The Benefits of Using Automatic Speaker Recognition in LEAs’ Investigative Processes

Traditional manually performed forensic analyses are language-dependent and time-consuming, while automatic speaker recognition systems are fast and language-independent (nevertheless, the role of a forensic expert is still irreplaceable for the presentation of the results). There is also other voice biometric information that can be automatically extracted from a person’s voice, such as the gender of a speaker. The bottom line is that current automatic speaker recognition systems, such as the one currently built by the ROXANNE consortium, can greatly improve the analytical work efficiency, enabling law enforcement agencies of any size to investigate faster.

When Phonexia introduced the world to the first commercially available voice biometrics engine powered entirely by Deep Neural Networks (DNNs) in 2018, it represented a ground-breaking milestone for the world of automatic speaker recognition technologies.
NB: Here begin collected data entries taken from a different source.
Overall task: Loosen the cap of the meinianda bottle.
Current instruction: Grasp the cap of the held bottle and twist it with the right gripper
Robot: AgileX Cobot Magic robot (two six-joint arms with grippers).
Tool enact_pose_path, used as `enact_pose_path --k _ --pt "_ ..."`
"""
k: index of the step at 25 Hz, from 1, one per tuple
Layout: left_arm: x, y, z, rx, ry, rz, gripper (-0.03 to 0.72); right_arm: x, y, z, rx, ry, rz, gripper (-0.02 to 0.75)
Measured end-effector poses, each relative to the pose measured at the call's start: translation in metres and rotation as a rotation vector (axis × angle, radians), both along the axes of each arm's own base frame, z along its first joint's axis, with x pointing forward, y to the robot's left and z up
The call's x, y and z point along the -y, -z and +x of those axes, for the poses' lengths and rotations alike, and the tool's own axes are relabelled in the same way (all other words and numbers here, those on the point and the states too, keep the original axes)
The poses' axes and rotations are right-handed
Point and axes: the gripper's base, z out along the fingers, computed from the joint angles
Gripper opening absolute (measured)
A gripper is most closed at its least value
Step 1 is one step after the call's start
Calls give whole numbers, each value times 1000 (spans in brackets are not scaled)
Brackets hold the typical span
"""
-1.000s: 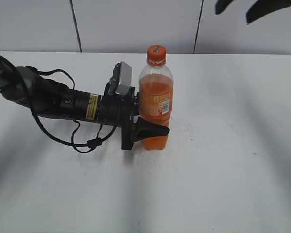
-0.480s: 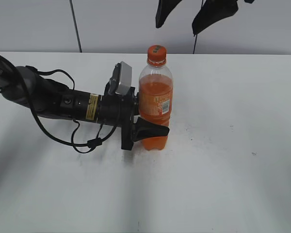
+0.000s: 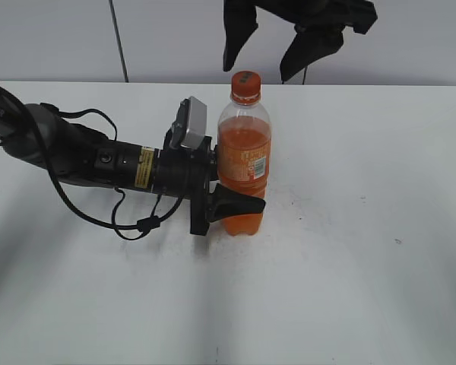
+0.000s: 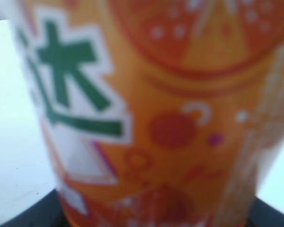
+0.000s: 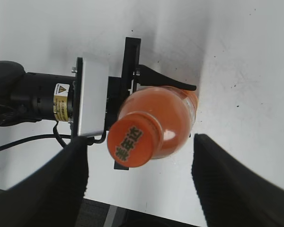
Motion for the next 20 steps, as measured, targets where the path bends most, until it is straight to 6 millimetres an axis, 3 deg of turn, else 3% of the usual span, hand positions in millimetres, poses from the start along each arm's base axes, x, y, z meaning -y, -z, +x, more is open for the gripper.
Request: enact_pose_path --k 6,14,20 --pt "0 0 0 0 0 0 396 -12 13 -1 -26 -24 -19 511" --pt "0 0 0 0 0 0 396 -14 19 1 -30 -24 -38 510" --pt "0 0 0 0 0 0 395 -14 21 2 -32 -24 -44 422"
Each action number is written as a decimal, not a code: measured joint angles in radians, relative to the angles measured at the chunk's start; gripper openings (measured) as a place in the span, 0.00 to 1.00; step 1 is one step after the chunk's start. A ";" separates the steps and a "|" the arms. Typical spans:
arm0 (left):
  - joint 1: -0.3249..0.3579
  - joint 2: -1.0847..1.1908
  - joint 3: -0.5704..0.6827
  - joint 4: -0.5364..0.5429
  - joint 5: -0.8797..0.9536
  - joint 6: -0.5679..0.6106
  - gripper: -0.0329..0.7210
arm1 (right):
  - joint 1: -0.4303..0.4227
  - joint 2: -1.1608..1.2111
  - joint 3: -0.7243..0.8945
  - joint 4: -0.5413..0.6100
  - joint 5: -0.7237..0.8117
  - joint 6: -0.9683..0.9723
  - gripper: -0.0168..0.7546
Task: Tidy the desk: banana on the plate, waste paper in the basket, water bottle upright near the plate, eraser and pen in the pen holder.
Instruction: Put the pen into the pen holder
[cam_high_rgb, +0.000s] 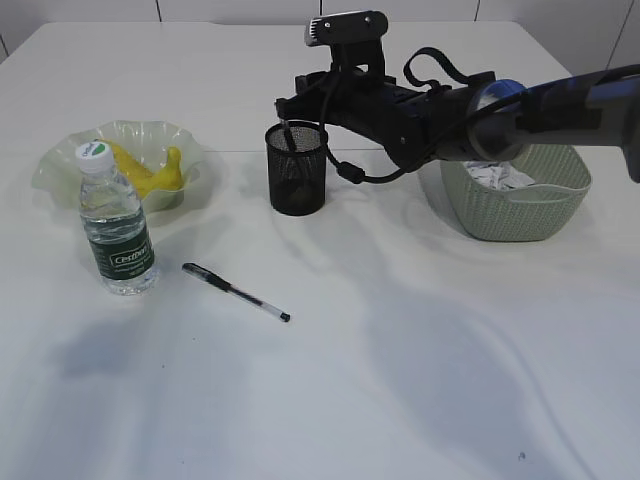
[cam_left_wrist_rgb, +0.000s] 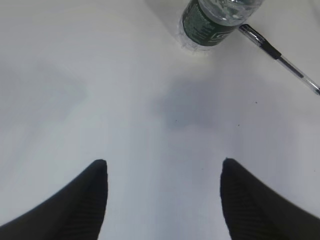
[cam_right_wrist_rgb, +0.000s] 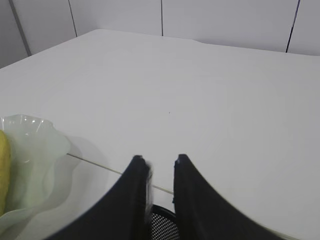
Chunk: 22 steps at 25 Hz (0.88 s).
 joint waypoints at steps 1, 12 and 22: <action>0.000 0.000 0.000 0.000 0.000 0.000 0.70 | 0.000 0.000 0.000 0.000 0.000 0.000 0.24; 0.000 0.000 0.000 0.000 0.000 0.000 0.70 | 0.000 -0.039 0.000 -0.002 0.121 0.002 0.26; 0.000 0.000 0.000 0.010 0.000 0.000 0.70 | 0.034 -0.201 -0.004 -0.115 0.434 0.002 0.26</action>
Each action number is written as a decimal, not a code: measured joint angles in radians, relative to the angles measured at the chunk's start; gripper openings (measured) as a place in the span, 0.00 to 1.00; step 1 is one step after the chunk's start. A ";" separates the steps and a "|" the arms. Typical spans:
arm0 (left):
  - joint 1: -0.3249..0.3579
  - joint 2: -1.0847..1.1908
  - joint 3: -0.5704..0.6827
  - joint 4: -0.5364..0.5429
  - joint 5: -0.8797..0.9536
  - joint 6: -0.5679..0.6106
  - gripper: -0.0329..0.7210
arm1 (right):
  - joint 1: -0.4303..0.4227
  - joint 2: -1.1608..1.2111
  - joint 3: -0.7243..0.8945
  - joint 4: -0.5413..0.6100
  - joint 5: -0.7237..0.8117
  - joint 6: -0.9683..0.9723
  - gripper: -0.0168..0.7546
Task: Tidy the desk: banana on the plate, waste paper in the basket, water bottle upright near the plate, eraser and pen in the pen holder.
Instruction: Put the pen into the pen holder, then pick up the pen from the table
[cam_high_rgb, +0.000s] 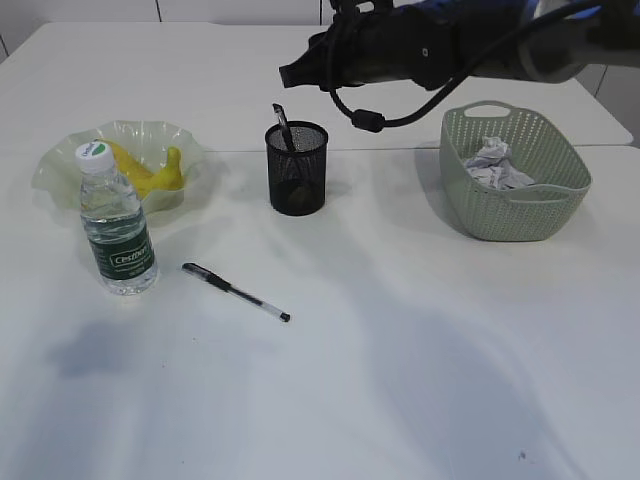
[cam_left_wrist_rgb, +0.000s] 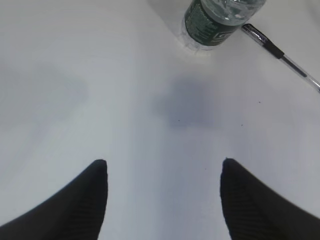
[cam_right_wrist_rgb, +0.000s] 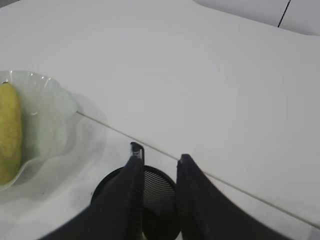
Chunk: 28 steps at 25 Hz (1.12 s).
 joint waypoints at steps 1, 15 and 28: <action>0.000 0.000 0.000 0.002 0.000 0.000 0.70 | 0.013 -0.018 0.000 -0.007 0.033 0.000 0.26; 0.000 0.000 0.000 0.018 0.022 0.000 0.70 | 0.131 -0.088 -0.080 0.239 0.653 -0.291 0.26; 0.000 0.000 0.000 0.024 0.025 0.000 0.70 | 0.138 0.160 -0.495 0.354 1.084 -0.325 0.27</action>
Ever since then, the DNN-based approach has become the new normal of cutting-edge speaker recognition technologies that automate the recognition of a person’s identity with voice biometrics. Such systems are trained to extract the unique properties of a person’s voice automatically from an audio recording and return a statistical probability that the speaker’s voice is the same as the voice extracted from a different audio recording. The speed and automatic nature of speaker recognition systems enables law enforcement agencies from all around the world to gather all necessary insights quickly and progress with the investigation of organized crime of any scale with high efficiency.

The reliability and usefulness of automatic speaker recognition systems rise and fall with the quality of audio recordings. It is important to provide these systems with the recordings of similar audio quality as was the quality of audio data used for training them. Hence, it is important to always keep in mind the variables that may interfere with the provided results, such as high background noise, a different audio channel, or too much echo in the recordings. Nevertheless, speaker recognition systems are very sophisticated these days and can cope with audio data discrepancies to a certain level (e.g., enabling a cross-channel speaker recognition or background noise reduction). The extraction of a person’s unique voice characteristics from a legally obtained audio recording is done via a so-called voiceprint—
a mathematical expression of the person’s unique voice properties saved into a file. The voiceprint file size can be as little as 3 kB depending on the vendor and technology used. As voiceprints are not the recordings of a person’s voice, they cannot be used to reconstruct a person’s voice or the words that were said in a given audio recording.

This makes voiceprints very safe for handling and sharing among different law enforcement units for effective investigation. The very small size of voiceprints makes them easy to compare with each other. Top-class automatic speaker recognition systems can compare hundreds of thousands of voiceprints in less than one second. Whenever any two voiceprints are compared against each other, a Log-Likelihood Ratio (LLR) score is generated by the system to determine whether these voiceprints belong to the same speaker or not. A high LLR score indicates that the speaker recognition system is very sure that the two voiceprints are from the same speaker. A low LLR score indicates that the system is very sure that both voiceprints are from different speakers. These scores can then be used for further analysis of the audio recordings or the presentation of findings to court (e.g., by using the Probability Density Function as a graphical representation of the results).

The accuracy of speaker recognition technologies is typically described with the Detection Error Tradeoff (DET). It is calculated on a set of evaluation voiceprint pairs, each having a corresponding “match” or “do not match” label. These voiceprint pairs are sent to the voiceprint comparison module, and the scores are compared with a threshold. There can be two kinds of errors:

False Acceptance Rate (FAR)—Indicates the percentage of cases in which the system incorrectly recognizes different people's voiceprints as an identical speaker.
False Rejection Rate (FRR)—Indicates the percentage of cases in which the system incorrectly recognizes the same person's voiceprints as different speakers.

For one threshold, we get two values. If we change the threshold, we can plot the whole curve. Here is an example of a curve calculated based on the National Institute of Standards and Technology Speaker Recognition Evaluation (NIST SRE) 2016 data set:

The closer the curve is to point [0,0], the better the speaker recognition system is. The DET curve point at which the FA rate and the FR rate are equal is called the Equal Error Rate (EER). The speaker recognition system’s accuracy also depends on the amount of speech evidence given by the speech length used during a voiceprint’s creation.

The main benefit of speaker recognition systems is the automation of data processing, which saves a significant amount of time that would be otherwise spent on individual analysis.

Traditional manually performed forensic analyses are language-dependent and time-consuming, while automatic speaker recognition systems are fast and language-independent (nevertheless, the role of a forensic expert is still irreplaceable for the presentation of the results). There is also other voice biometric information that can be automatically extracted from a person’s voice, such as the gender of a speaker. The bottom line is that current automatic speaker recognition systems, such as the one currently built by the ROXANNE consortium, can greatly improve the analytical work efficiency, enabling law enforcement agencies of any size to investigate faster.